Green Day Never Gives Up

In the aftermath of a Presidential election rife with allegations of fraud, and then the 9/11 tragedy, the Afghanistan and Iraq Wars, and the seemingly daily battering of democracy by the Republican Administration, Green Day felt the weight of the darkness that covered the country during Bush’s first term. As they sat back trying to find a new voice in an era that was disorienting for many, the band became increasingly distressed at the state of things. By the time they got around to pulling the material together for their next album, the group could no longer ignore the serious issues of the day.
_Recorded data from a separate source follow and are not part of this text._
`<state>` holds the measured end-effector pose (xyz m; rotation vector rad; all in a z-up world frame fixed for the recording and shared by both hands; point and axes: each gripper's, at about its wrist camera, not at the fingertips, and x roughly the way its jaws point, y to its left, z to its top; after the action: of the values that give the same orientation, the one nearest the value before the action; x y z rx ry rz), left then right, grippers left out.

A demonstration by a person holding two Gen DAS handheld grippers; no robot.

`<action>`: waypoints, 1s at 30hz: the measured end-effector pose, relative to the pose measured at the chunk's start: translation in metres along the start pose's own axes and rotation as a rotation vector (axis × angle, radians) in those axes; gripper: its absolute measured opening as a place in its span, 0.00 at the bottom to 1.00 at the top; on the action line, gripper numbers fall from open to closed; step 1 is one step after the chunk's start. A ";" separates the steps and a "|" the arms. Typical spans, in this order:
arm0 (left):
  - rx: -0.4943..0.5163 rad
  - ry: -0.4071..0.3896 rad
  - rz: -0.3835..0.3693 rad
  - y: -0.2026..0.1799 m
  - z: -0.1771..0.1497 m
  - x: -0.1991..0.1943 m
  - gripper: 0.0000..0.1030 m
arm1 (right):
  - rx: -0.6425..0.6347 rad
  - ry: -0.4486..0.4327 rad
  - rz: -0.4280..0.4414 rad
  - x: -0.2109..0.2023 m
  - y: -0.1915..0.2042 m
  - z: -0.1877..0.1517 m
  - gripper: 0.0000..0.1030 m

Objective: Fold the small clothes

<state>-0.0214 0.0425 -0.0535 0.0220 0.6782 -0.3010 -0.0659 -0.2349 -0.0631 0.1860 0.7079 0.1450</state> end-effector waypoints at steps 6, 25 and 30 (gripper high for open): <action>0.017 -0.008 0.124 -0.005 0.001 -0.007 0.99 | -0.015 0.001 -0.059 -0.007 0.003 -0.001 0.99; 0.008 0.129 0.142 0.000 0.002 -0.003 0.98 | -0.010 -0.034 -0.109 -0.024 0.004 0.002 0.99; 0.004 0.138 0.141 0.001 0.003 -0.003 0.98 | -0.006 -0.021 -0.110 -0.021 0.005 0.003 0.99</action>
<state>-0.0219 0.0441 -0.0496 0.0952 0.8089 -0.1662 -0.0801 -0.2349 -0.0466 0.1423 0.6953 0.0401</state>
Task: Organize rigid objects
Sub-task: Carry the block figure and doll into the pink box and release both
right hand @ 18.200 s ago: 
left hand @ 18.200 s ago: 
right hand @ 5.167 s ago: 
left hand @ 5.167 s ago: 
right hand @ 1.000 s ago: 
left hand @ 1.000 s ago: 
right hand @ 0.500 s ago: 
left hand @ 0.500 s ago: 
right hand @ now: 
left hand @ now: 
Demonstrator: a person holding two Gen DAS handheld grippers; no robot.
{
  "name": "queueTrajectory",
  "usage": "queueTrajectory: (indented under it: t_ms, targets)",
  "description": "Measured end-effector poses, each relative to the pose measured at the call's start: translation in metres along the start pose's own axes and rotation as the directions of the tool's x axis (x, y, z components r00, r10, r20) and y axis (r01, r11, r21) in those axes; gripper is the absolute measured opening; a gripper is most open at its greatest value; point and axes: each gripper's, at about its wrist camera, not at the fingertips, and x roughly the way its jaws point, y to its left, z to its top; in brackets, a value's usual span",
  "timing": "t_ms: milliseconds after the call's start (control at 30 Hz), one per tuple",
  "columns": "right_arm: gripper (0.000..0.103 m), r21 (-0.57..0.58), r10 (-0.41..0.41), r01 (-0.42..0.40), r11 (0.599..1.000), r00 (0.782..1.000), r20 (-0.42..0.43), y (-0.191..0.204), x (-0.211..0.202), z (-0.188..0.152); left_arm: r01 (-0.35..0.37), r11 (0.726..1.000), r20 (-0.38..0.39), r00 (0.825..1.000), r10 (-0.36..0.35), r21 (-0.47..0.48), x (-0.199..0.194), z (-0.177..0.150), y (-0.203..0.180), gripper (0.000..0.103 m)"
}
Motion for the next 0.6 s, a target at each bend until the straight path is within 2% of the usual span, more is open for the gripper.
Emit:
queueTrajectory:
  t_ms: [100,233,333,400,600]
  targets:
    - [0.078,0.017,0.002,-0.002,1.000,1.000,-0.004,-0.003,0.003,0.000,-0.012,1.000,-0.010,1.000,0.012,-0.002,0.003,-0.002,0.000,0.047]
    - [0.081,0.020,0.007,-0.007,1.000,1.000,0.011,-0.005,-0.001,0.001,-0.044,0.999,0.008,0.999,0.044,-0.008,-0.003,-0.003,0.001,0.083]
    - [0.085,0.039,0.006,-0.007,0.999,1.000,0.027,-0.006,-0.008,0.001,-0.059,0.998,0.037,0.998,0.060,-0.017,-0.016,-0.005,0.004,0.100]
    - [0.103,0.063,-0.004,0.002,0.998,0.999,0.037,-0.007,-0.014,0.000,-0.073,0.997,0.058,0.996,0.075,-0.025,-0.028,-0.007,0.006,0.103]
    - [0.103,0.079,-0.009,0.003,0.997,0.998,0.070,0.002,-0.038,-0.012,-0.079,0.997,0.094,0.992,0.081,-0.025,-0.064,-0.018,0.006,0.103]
The music always had plenty of passion but now it had purpose, bursting forth in American Idiot. The record is a modern-day rock opera that follows a character named Jesus of Suburbia, who has difficulty coming to grips with the collapse of the American dream. Yet Green Day more profoundly takes aim—to borrow Hunter S. Thompson’s description of Nixon’s America in 1972—at the “dark, venal, and incurably violent side of the American character almost every other country in the world has learned to fear and despise.”
Released in 2004 just before the Presidential election, the band offered one of the sharpest and loudest voices of protest against the Bush Administration and the America it continued to shape. American Idiot’s daring decree makes it an exemplary punk record. “I found a voice,” Armstrong says. “I made it to give people a reason to think for themselves. It was supposed to be a catalyst.”
The band didn’t cower in the face of the scoundrels and hucksters who wrapped themselves in the American flag and resorted to the cheap and hackneyed dismissal that anyone who criticized or challenged Bush’s policies was “anti-American” or “helping the terrorists.” Selling out stadiums all across the United States, the band opened each performance with the title song which included the lyrics, “Don’t want to be an American idiot/Don’t want a nation under the new mania/And can you hear the sound of hysteria?/The subliminal mind fuck America.” In addition to the album’s title track, the remaining twelve songs address lost innocence (“Wake Me Up When September Ends”), the death of the American dream (“Boulevard of Broken Dreams”), and the invasion of Iraq (“Holiday”).
With Barack Obama’s victory, a perceived new era of hope was ushered in and perhaps even a post-9/11 moment was arising where democracy could be revived and maybe even flourish. The band hoped, as many of us have, that we were emerging from this nightmare but soon realized that the reality remains much different than the dream.
When 21st Century Breakdown was released on May 15 it sold over 200,000 copies, even though Wal-Mart refused to sell it. “Wal-Mart has become the biggest retail outfit in the country, but they won’t carry our record because they wanted us to censor it,” Armstrong says. “They want artists to censor their records in order to be carried there. . . . We just said no. We’ve never done it before. You feel like you’re in 1953 or something.” . . .
This is but a small sampling of The Progressive's Green Day profile in the August issue. To read the entire text of this great article, please subscribe to The Progressive for only $14.97 by clicking here.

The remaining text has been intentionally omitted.